Rossini Stéphane · Nationalrat · 2014-03-19
Rossini Stéphane · Nationalrat · Wallis · Sozialdemokratische Fraktion · 2014-03-19
Wortprotokoll
Je devrais tout d'abord déclarer quelques liens d'intérêts, puisque depuis plus de 25 ans, en tant que chercheur, directeur de projets de recherche, professeur, j'ai pratiqué ce domaine de la recherche en sciences sociales en bénéficiant à la fois de certaines conditions et de certains fonds, mais en constatant surtout que la pratique qui prévaut en Suisse aujourd'hui doit être revue, améliorée.
Aujourd'hui, en parlant de l'accès aux études, il y a quelques sessions en parlant de montants alloués au domaine de la recherche, nous avons vanté les mérites, l'importance de la recherche pour notre société, notre économie, le développement de nos institutions. Oui, nous avons un bon niveau de formation; oui, nous avons un bon système de recherche. Mais plusieurs questions fondamentales se posent depuis un certain nombre d'années déjà s'agissant des conditions de recherche. Dans quelles conditions nos chercheurs travaillent-ils? Par qui sont-ils employés? Comment s'organisent-ils dans leur activité quotidienne, dans quelle durée de projet, dans quelle capacité de voir se succéder les projets, dans quelle capacité de construire un projet professionnel à long terme, avec quelle capacité également de maintenir des compétences dans le temps et de pouvoir ainsi construire un véritable savoir de recherche scientifique? Ces questions ont été évoquées à plusieurs reprises au sein de ce Parlement et je reviens à la charge avec ma motion, parce que je suis convaincu qu'il faut faire quelque chose.
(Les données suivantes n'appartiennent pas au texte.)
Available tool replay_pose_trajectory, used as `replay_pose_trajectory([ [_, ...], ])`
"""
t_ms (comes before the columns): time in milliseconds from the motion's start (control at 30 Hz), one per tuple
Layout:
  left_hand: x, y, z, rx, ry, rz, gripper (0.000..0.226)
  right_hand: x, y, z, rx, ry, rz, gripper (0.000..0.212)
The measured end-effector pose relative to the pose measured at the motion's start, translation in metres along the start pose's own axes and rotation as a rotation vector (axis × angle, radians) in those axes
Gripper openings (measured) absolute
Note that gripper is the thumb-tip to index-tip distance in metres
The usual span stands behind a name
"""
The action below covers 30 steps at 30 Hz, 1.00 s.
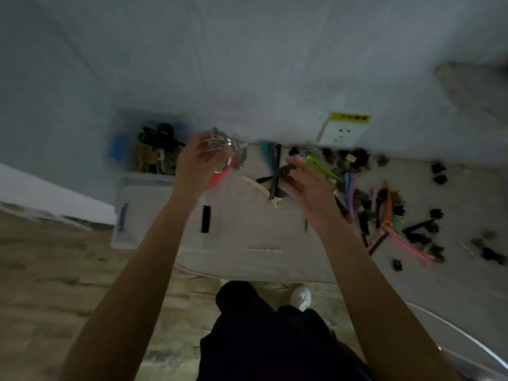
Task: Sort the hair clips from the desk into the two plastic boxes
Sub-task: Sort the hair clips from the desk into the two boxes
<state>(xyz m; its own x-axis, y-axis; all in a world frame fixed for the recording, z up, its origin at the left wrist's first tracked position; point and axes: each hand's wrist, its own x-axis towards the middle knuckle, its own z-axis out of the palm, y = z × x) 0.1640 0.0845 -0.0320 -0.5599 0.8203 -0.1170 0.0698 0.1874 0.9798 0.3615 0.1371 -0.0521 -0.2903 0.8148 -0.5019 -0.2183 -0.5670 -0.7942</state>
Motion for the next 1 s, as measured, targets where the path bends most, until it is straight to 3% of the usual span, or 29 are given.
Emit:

Je suis convaincu qu'il faut empoigner le taureau par les cornes une fois pour toutes sur cette question du statut des conditions de recherche et plus particulièrement dans le domaine des sciences sociales. Il faut en effet mettre en oeuvre une action nationale de modernisation et d'innovation des infrastructures de recherche dans le domaine des sciences sociales. On l'a fait dans d'autres domaines. Les écoles polytechniques fédérales sont un véritable exemple; d'autres types de secteurs de recherche scientifique le sont aussi. Dans le domaine des sciences sociales, nous avons fait quelques pas, ébauché quelques solutions, mais nous restons beaucoup trop en retrait, notamment en comparaison internationale. Dans cette perspective, nous devons notamment instaurer un véritable statut de chercheur permettant à la fois pour le chercheur, pour son institution et pour les différents champs de compétences une intégration de la recherche dans le long terme, car c'est véritablement là que se posent aujourd'hui des problèmes. Nous fonctionnons par [PAGE 466] des projets à court terme, sans transition et dans cette configuration il y a, que cela plaise ou non, des gaspillages de compétences.
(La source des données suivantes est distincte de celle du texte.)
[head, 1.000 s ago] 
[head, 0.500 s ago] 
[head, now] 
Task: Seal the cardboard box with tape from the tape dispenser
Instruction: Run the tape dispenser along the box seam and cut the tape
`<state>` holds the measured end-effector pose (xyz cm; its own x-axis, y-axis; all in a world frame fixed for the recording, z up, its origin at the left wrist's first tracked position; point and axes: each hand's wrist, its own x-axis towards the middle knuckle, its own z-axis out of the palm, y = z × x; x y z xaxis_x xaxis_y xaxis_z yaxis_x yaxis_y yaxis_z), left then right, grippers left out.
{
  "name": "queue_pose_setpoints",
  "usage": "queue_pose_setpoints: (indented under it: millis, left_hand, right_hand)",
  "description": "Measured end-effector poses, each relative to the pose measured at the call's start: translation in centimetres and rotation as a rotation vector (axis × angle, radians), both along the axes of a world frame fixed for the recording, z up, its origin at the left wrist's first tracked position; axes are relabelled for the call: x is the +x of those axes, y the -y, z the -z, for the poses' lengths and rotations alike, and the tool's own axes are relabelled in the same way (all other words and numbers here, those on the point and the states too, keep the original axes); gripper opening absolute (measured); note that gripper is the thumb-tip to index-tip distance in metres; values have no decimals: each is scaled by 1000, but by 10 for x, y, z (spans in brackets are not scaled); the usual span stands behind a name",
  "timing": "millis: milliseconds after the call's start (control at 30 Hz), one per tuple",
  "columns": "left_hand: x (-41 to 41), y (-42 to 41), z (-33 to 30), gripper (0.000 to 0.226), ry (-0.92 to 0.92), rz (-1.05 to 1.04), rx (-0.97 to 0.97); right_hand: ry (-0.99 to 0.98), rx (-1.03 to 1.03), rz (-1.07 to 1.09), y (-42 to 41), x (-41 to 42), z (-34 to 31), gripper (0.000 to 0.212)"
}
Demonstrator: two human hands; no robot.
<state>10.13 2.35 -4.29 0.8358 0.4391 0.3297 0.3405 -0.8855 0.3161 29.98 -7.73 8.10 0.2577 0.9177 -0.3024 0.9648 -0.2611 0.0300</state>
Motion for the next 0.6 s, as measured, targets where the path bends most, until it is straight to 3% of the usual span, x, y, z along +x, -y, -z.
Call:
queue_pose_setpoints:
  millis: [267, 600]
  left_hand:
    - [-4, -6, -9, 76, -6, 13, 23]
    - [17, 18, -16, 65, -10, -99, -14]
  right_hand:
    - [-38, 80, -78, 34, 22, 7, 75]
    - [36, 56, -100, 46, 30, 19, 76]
Autour de nous en Europe, les infrastructures destinées à la recherche dans les sciences sociales ne cessent de gagner en importance. En Suisse, contrairement au domaine des EPF - que j'ai mentionné -, les infrastructures vouées aux sciences sociales sont insuffisantes, elles sont fragiles, pour ne pas dire désuètes. Il en résulte une instabilité et une incertitude néfastes au développement à long terme de ce secteur. Je crois qu'on ne peut pas sous-estimer cette problématique.
Je ne reviens pas sur les autres éléments qui figurent dans mon développement, mais permettez-moi de préciser que la réponse du Conseil fédéral est franchement désolante parce que, certes, elle est peut-être légalement juste et correspond au fonctionnement du fédéralisme helvétique, mais qu'en mentionnant comme réalisation la Fondation suisse pour la recherche en sciences sociales (FORS), elle fournit un exemple qui est une petite pointe de l'iceberg, qui est d'ailleurs un excellent exemple, mais qui sous-estime, banalise ou marginalise finalement le coeur de la recherche en sciences sociales, c'est-à-dire toutes les pratique dans les hautes écoles, dans les universités ou les HES.
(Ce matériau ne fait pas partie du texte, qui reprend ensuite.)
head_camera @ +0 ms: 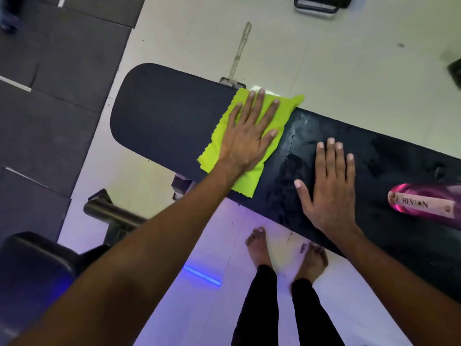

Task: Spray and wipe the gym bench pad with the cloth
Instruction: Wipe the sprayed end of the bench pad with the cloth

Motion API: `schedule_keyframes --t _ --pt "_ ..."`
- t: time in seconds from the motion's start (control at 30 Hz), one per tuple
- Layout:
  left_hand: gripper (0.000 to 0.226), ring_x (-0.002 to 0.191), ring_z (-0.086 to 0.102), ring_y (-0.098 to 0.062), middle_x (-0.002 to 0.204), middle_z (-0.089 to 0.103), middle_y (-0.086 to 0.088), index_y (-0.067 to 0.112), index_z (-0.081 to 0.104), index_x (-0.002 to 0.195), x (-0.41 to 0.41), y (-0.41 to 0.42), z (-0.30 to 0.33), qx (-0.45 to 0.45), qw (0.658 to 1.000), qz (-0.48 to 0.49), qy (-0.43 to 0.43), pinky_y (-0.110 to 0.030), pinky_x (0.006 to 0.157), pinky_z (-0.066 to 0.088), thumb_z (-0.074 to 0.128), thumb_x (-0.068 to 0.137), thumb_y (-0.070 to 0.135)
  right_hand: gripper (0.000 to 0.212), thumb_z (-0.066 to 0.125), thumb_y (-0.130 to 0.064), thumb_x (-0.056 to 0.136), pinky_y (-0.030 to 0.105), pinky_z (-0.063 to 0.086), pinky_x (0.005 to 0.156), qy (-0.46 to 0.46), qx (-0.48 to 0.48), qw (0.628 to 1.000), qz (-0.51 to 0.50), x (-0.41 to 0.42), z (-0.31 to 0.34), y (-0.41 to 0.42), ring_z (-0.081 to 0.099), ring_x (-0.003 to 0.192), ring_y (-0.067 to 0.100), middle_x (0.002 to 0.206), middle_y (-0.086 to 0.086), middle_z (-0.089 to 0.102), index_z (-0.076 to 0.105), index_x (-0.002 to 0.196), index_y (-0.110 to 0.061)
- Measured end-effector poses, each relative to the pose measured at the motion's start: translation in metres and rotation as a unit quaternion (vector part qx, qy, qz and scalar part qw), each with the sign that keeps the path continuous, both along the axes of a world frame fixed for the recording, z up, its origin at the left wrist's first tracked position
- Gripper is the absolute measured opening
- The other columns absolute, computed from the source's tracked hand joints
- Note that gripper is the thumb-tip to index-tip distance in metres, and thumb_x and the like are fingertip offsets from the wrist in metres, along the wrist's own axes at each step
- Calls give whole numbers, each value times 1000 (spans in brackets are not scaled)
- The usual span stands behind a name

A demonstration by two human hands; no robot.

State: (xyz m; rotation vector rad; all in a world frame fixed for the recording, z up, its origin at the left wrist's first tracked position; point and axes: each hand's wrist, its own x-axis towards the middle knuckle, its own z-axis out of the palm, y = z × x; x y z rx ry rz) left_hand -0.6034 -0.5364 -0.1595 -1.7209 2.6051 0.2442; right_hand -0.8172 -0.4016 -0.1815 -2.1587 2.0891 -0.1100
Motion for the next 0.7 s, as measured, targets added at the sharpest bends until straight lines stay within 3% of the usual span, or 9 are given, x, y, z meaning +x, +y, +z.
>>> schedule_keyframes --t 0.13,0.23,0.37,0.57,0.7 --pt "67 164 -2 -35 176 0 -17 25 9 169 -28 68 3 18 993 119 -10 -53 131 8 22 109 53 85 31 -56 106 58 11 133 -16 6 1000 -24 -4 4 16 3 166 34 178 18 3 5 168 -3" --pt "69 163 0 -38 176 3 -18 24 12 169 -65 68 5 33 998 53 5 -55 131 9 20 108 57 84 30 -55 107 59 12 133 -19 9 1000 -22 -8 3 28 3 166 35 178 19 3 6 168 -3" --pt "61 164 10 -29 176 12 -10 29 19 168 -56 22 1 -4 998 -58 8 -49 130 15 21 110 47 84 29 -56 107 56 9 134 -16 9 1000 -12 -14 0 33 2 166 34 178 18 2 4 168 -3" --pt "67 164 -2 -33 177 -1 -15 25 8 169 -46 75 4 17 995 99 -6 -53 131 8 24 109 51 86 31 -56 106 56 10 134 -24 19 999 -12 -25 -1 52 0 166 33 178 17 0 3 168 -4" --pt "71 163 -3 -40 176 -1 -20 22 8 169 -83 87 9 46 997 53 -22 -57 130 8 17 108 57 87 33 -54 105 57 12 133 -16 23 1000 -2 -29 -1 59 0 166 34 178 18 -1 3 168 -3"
On ne peut pas affirmer que, comme le prétend le Conseil fédéral dans la conclusion de son avis relatif à ma motion, fondamentalement les organes de la Confédération chargés d'encourager la recherche ont pour vocation de soutenir la recherche par des financements de projets et non pas de s'ingérer directement dans la politique du personnel des hautes écoles. Il n'y a pas de recherche sans personnel! Et si nous ne révisons pas les statuts des chercheurs en sciences sociales dans le domaine des hautes écoles, nous allons très rapidement être relégués en ligue nationale B, et ce serait bien dommage!